Content starts

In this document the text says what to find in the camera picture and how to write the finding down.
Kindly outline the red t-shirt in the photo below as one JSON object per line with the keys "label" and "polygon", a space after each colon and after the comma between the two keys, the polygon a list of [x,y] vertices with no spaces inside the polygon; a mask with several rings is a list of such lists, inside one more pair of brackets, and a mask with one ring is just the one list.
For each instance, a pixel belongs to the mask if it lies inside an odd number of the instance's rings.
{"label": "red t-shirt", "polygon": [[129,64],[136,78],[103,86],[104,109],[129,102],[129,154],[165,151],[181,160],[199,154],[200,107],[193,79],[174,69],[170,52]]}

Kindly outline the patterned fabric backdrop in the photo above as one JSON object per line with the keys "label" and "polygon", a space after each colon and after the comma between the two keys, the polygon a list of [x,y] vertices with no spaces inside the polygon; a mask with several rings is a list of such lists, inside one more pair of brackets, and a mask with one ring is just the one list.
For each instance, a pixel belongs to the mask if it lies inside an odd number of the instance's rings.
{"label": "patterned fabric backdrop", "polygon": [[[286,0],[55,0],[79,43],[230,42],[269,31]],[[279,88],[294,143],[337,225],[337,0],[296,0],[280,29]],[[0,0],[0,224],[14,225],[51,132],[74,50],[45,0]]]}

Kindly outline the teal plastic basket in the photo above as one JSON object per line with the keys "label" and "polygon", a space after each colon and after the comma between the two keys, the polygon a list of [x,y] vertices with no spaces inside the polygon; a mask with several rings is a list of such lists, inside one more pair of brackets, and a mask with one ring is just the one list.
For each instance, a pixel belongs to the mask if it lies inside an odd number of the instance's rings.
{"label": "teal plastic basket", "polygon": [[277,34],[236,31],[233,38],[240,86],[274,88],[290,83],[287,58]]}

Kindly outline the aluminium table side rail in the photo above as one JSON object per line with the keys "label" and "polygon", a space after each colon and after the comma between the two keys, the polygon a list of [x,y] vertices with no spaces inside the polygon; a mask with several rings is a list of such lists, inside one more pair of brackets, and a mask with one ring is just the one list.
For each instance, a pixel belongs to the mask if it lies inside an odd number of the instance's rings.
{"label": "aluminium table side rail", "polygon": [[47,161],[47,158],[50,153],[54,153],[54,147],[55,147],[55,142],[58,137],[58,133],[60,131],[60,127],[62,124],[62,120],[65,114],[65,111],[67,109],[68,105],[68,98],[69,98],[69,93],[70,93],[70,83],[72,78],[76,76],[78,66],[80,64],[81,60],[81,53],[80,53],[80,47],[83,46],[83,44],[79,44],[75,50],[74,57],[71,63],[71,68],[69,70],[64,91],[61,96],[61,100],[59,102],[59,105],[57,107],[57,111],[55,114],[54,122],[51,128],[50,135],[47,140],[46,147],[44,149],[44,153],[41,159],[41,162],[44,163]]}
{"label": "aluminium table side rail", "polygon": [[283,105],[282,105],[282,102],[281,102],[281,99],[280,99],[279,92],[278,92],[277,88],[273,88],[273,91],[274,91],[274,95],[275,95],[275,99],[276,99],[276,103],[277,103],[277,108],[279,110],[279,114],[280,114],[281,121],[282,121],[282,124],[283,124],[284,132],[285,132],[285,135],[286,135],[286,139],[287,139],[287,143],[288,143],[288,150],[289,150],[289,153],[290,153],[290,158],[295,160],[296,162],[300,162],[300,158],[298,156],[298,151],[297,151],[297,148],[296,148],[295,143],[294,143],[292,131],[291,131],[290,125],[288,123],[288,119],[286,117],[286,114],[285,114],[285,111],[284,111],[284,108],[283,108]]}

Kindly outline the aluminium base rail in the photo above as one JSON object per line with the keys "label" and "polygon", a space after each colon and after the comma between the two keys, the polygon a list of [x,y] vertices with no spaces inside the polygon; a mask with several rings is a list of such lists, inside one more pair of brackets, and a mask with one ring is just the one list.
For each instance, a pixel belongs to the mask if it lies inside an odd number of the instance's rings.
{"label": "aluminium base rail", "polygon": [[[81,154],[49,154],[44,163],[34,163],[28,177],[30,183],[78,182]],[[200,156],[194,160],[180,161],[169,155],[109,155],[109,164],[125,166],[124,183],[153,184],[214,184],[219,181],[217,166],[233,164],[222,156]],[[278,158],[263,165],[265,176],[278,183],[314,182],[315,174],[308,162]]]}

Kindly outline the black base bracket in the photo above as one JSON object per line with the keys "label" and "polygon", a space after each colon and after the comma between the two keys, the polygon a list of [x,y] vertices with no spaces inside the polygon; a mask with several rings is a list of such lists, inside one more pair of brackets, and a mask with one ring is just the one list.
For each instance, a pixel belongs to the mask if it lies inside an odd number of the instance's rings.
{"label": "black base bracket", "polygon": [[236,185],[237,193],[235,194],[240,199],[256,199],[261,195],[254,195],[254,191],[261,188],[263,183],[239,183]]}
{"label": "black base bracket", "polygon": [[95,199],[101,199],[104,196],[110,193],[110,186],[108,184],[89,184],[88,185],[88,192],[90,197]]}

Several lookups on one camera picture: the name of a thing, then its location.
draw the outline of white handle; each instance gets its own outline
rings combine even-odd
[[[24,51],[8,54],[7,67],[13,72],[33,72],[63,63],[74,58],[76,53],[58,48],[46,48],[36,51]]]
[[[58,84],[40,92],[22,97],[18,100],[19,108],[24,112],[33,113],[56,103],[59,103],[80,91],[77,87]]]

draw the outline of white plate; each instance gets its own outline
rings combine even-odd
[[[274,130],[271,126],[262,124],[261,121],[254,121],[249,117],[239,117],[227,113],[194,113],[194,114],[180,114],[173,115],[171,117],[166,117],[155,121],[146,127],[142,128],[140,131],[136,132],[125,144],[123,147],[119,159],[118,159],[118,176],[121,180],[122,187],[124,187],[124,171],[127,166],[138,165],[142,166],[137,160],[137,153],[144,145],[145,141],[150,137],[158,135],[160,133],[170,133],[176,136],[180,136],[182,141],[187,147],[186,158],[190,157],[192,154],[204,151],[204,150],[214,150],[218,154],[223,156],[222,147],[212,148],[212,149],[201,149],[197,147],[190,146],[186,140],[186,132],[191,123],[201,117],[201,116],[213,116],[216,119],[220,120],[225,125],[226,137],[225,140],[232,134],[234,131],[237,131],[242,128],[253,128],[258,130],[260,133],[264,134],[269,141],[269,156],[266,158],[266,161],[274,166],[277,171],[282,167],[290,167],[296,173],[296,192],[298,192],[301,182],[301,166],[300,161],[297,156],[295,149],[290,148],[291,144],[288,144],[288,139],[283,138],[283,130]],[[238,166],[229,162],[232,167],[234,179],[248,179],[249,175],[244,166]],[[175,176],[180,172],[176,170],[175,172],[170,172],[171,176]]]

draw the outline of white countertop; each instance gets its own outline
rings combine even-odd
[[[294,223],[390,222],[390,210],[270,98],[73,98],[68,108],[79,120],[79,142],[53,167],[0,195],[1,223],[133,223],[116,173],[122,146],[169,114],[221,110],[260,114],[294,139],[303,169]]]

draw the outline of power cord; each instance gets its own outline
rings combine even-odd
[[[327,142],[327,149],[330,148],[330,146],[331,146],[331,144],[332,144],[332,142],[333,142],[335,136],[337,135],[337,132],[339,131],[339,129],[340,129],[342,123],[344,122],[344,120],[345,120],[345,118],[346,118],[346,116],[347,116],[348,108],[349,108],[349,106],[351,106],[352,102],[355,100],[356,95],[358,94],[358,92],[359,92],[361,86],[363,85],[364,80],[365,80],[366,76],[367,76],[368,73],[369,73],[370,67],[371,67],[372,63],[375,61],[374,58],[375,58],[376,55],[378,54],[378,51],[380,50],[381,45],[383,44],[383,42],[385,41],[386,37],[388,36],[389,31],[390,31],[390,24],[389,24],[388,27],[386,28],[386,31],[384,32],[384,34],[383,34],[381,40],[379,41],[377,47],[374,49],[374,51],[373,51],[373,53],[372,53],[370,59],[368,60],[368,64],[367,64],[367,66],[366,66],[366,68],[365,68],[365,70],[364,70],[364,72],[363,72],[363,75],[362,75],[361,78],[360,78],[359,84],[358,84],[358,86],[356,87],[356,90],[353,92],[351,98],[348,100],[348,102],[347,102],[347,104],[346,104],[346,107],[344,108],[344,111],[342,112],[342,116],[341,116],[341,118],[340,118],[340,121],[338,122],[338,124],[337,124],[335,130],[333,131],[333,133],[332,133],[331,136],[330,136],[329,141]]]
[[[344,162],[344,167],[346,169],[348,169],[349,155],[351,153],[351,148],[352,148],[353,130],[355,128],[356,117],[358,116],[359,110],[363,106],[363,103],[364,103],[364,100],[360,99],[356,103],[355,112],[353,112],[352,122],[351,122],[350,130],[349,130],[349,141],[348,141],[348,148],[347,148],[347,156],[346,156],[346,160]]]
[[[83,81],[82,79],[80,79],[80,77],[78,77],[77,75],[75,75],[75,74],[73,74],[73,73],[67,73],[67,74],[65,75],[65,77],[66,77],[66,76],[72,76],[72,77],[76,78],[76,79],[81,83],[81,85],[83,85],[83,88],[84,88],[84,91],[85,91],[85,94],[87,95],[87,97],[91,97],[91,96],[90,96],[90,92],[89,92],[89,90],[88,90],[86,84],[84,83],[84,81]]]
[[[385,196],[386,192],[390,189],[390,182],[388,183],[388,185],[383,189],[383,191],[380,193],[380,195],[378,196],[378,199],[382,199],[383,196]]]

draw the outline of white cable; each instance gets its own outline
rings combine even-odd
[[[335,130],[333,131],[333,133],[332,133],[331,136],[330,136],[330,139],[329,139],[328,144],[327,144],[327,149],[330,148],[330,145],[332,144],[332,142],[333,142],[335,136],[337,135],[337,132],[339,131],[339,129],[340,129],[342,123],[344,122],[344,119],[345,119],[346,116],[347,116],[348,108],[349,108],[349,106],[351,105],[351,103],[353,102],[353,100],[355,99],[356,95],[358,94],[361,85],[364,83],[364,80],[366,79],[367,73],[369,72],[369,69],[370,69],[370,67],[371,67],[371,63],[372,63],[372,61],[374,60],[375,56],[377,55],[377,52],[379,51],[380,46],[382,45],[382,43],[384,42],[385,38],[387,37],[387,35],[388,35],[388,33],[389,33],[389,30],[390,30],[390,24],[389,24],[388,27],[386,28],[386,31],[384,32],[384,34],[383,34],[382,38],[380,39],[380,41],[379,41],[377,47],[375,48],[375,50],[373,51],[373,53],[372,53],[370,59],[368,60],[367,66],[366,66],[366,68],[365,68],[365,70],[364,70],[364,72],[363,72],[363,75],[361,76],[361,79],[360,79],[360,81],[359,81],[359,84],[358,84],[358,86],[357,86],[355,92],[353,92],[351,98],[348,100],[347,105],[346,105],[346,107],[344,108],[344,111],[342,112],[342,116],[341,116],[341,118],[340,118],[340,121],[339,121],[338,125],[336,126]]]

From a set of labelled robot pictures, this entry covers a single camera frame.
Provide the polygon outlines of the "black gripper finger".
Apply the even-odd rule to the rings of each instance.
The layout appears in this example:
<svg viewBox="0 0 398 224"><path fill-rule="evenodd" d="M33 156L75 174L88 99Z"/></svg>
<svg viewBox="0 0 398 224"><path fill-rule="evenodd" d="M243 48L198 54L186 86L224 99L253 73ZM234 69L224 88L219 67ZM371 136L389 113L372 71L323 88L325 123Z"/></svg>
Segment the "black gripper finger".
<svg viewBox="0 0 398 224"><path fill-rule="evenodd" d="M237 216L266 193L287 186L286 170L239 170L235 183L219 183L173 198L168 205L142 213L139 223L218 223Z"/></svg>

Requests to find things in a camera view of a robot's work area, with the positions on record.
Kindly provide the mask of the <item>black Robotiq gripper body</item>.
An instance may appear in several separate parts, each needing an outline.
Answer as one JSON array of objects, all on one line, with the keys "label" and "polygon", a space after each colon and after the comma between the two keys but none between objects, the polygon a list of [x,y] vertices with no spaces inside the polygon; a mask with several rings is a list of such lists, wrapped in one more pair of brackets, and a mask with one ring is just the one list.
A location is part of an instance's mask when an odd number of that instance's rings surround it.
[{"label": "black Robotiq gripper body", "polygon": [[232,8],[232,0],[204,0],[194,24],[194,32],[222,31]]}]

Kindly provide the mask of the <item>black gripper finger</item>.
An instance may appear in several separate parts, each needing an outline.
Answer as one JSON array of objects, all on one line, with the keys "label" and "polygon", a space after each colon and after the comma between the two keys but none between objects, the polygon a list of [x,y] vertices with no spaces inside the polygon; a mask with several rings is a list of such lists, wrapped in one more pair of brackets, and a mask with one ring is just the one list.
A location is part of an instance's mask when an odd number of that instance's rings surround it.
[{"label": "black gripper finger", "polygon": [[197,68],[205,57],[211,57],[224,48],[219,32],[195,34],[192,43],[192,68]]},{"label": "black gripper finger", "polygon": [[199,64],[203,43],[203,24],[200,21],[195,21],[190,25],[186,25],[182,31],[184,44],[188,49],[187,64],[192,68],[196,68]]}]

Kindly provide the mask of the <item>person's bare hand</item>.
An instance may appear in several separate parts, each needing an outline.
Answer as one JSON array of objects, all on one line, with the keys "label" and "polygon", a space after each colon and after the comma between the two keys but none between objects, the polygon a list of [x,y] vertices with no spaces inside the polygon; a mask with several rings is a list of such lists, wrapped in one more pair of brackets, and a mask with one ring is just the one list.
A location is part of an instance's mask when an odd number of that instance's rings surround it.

Content ends

■ **Problem to solve**:
Please reply with an exact copy of the lines above, starting at the first and ending at the line that holds "Kindly outline the patterned".

■ **Task result**:
In this document the text says what to find in the camera picture and how to write the finding down.
Kindly outline the red t-shirt in the photo below as one JSON object per line with the keys "label" and "polygon", a space after each colon and after the comma between the two keys, the polygon a list of [x,y] vertices with no spaces inside the polygon; a mask with several rings is a list of such lists, inside one more pair of brackets, and a mask with one ring is just the one list.
For each instance, a pixel belongs to the mask if it lies inside an odd number of the instance's rings.
{"label": "red t-shirt", "polygon": [[129,64],[136,78],[103,86],[104,109],[129,102],[129,154],[165,151],[181,160],[199,154],[200,107],[193,79],[174,69],[170,52]]}

Kindly outline the patterned fabric backdrop in the photo above as one JSON object per line with the keys "label" and "polygon", a space after each colon and after the comma between the two keys, the polygon a list of [x,y] vertices with no spaces inside the polygon; a mask with several rings is a list of such lists, inside one more pair of brackets, and a mask with one ring is just the one list.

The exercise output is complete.